Sellafield nuclear reprocessing plant
The Sellafield nuclear complex is situated on the coast of Cumbria in northwest Britain. Originally named Windscale with the purpose of producing plutonium for the British nuclear weapons program, it then became a commercial operation with reprocessing facilities, fuel fabrication and other installations, operated by British Nuclear Fuels Ltd (BNFL). In April 2005 ownership switched to the Nuclear Decommissioning Authority, but, at least for the time being, BNFL still operates the site as a contractor.
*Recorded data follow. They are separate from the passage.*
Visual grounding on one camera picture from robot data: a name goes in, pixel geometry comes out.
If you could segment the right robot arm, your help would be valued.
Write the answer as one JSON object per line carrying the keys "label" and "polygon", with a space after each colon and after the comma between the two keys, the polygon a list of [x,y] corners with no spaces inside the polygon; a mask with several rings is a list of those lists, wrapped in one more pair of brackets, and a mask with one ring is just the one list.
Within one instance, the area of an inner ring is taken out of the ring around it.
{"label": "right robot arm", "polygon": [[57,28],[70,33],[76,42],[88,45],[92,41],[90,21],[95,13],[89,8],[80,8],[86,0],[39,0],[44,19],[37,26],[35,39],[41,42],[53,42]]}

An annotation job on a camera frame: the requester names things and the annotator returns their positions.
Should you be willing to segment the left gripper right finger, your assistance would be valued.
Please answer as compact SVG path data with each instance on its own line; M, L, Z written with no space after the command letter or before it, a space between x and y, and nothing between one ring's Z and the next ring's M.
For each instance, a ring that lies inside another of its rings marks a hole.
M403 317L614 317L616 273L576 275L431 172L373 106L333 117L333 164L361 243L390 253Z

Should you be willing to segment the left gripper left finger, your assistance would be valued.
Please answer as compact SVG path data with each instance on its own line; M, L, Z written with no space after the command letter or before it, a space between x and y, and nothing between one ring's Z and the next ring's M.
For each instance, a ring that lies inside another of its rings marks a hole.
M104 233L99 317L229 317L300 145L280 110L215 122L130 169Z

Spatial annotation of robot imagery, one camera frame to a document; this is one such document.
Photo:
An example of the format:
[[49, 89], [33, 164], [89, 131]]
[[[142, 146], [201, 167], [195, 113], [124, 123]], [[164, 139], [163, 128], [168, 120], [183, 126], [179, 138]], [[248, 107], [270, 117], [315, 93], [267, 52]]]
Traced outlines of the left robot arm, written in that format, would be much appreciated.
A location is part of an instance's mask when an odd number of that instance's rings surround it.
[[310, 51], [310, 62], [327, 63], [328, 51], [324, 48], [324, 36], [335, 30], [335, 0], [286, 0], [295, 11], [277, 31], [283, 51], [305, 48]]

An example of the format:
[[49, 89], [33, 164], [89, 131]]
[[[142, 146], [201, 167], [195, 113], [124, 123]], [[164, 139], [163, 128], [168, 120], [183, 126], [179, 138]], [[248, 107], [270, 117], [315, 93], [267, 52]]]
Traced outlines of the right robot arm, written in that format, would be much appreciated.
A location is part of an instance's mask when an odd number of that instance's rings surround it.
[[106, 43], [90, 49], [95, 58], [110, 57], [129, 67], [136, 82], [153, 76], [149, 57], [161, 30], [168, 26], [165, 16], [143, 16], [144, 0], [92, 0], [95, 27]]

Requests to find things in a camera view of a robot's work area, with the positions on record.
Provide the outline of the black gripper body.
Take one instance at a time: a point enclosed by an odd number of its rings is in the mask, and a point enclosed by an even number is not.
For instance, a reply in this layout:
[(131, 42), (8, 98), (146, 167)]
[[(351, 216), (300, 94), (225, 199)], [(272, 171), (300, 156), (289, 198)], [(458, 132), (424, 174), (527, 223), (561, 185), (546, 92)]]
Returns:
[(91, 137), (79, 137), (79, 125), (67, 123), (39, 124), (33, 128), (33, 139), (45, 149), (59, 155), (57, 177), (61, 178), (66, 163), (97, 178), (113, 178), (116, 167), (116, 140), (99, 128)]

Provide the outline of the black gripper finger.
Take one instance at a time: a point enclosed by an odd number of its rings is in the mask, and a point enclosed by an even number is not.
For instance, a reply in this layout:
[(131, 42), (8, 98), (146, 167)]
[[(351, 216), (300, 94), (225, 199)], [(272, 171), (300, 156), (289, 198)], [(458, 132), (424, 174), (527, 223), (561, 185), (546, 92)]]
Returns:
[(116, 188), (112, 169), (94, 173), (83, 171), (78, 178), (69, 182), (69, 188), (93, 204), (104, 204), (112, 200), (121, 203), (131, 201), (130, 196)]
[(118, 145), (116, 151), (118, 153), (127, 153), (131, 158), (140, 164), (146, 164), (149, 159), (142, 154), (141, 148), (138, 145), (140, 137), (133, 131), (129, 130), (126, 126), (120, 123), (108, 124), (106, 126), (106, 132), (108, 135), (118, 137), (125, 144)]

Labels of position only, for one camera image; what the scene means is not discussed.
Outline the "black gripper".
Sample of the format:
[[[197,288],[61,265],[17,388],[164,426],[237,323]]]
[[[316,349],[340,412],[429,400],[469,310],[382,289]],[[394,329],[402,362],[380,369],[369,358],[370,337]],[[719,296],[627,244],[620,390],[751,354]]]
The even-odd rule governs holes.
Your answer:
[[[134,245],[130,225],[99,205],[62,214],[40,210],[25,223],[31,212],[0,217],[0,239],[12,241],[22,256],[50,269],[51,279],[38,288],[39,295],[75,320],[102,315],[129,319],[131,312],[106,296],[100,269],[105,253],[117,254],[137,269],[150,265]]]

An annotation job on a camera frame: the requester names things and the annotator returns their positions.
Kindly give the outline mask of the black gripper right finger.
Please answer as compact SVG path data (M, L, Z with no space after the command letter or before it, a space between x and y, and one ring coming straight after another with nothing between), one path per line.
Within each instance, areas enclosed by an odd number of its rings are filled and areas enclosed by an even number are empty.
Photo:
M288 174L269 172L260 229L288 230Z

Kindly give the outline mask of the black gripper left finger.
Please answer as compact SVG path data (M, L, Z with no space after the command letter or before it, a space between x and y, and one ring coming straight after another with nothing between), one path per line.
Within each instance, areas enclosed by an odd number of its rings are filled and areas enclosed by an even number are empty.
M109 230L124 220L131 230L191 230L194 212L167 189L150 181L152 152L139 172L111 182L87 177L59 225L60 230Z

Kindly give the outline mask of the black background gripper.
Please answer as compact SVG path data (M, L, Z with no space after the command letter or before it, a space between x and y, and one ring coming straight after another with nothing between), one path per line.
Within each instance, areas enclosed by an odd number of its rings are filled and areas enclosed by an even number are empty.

Sellafield has a very bad safety record with hundreds of more or less severe accidents involving the release of radioactive substances into the environment and the irradiation of workers and equipment. As a result, some 60 percent of the buildings have to be classed as nuclear waste.
The Sellafield site has the highest concentration of radioactivity on the planet. An accident involving the liquid high level waste tanks would have catastrophic consequences and make the area uninhabitable for a long time.
The reprocessing plants discharge some eight million litres of nuclear waste into the sea each day. The radioactivity contaminates seawater, sediments and marine life such as winkles and lobsters. The Irish Sea is the most radioactively contaminated sea in the world.
In the vicinity of the complex, groundwater, estuaries and soil are contaminated. Compared to the British average, there has been a ten-fold increase of childhood leukaemia around Sellafield. Plutonium dust has been found in the houses of residents living along the Irish Sea coast.
Before the NDA took over, British Nuclear Fuels Ltd became notorious for mismanagement, cover-ups and lies. They have exceeded discharge limits, ignored safety regulations and falsified data on numerous occasions.